Remix.run Logo
anonyfox 7 hours ago

even sonnet right now has degraded for me to the point of like ChatGPT 3.5 back then. took ~5 hours on getting a playwright e2e test fixed that waited on a wrong css selector. literlly, dumb as fuck. and it had been better than opus for the last week or so still... did roughly comparable work for the last 2 weeks and it all went increasingly worse - taking more and more thinking tokens circling around nonsense and just not doing 1 line changes that a junior dev would see on the spot. Too used to vibing now to do it by hand (yeah i know) so I kept watching and meanwhile discovered that codex just fleshed out a nontrivial app with correct financial data flows in the same time without any fuzz. I really don't get why antrhopic is dropping their edge so hard now recently, in my head they might aim for increasing hype leading to the IPO, not disappointment crashes from their power user base.

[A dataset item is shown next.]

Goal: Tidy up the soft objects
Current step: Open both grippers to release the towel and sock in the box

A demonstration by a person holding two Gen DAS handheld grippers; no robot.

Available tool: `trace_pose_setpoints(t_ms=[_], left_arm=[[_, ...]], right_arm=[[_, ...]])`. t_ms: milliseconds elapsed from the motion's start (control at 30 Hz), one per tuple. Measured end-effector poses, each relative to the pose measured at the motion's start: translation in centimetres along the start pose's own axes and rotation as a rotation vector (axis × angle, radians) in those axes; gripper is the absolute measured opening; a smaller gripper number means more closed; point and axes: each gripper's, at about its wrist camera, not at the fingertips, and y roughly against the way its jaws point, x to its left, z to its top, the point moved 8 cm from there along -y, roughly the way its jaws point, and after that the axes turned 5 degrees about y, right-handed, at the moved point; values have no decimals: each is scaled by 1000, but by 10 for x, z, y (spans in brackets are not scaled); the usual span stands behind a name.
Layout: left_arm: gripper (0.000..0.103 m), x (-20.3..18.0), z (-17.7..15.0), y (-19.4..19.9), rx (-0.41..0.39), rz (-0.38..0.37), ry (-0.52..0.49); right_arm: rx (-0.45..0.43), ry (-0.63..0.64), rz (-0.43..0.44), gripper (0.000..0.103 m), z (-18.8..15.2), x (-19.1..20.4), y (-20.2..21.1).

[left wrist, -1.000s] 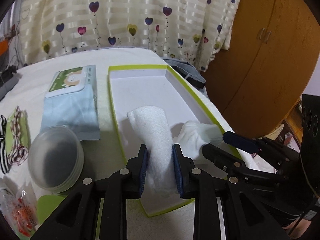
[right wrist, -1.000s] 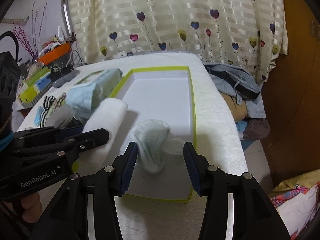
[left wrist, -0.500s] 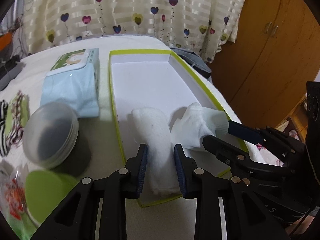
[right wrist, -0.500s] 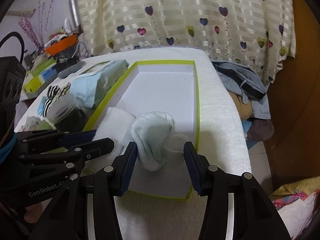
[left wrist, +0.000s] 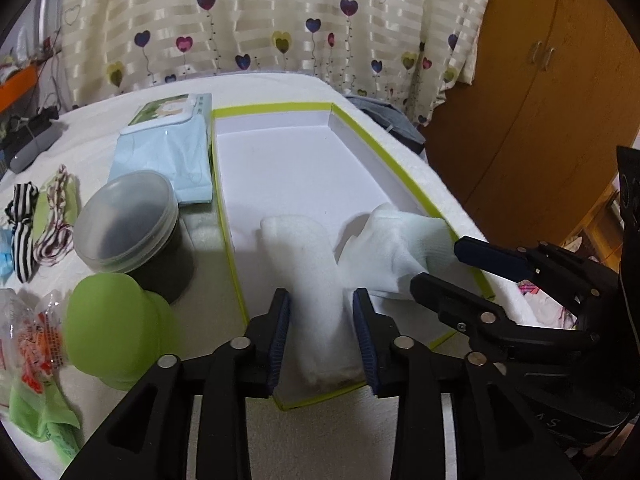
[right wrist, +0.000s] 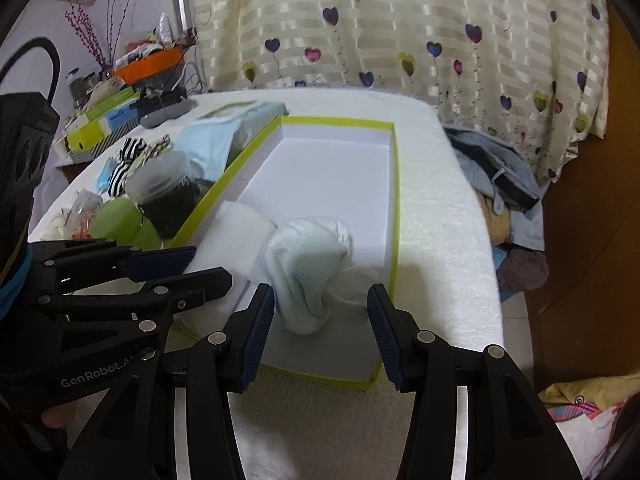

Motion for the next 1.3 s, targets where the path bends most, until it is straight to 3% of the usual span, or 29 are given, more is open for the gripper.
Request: trace_pose_setpoints(t_ms=[167, 600, 1000, 1300], left_arm=[[46, 1, 6, 16, -45, -30, 19], [46, 12, 13, 66, -157, -41, 26], [46, 38, -5, 106, -210, -48, 44], [46, 64, -18, 127, -262, 13, 80]], right_arm=[[-51, -13, -14, 58, 7, -1, 19], [-107, -11, -23, 59, 16, 20, 46], [-145, -23, 10, 59, 14, 61, 68], [-167, -14, 41, 59, 13, 87, 75]])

solenoid0937 7 hours ago | parent [-]

You are operating purely on vibes, https://marginlab.ai/trackers/claude-code-historical-perform...

anonyfox 7 hours ago | parent [-]

not rejecting reality, but increasing doubts about the effectiveness of these tests. and yes its subjective n=1, but I literally create and ship projects for many months now always from the same github template repository forked and essentially do the same steps with a few differnt brand touches and nearly muscle memory prompting to do the just right next steps mechanically over and over again, and the amount of things getting done per step gots worse and the quality degraded too, forgetting basic things along the way a few prompts in. as I said n=1 but the very repetitive nature of my current work days alwyas doing a new thing from the exact same start point that hasn't changed in half a year is kind of my personal benchmark. YMMV but on my end the effects are real, specifically when tracking hours over this stuff.

deaux 5 hours ago | parent [-]

You use Claude Code? Then harness changes will have had much more impact than any model "stealth nerfing".

anonyfox 5 hours ago | parent [-]

Both CC but also cursor with raw api calls.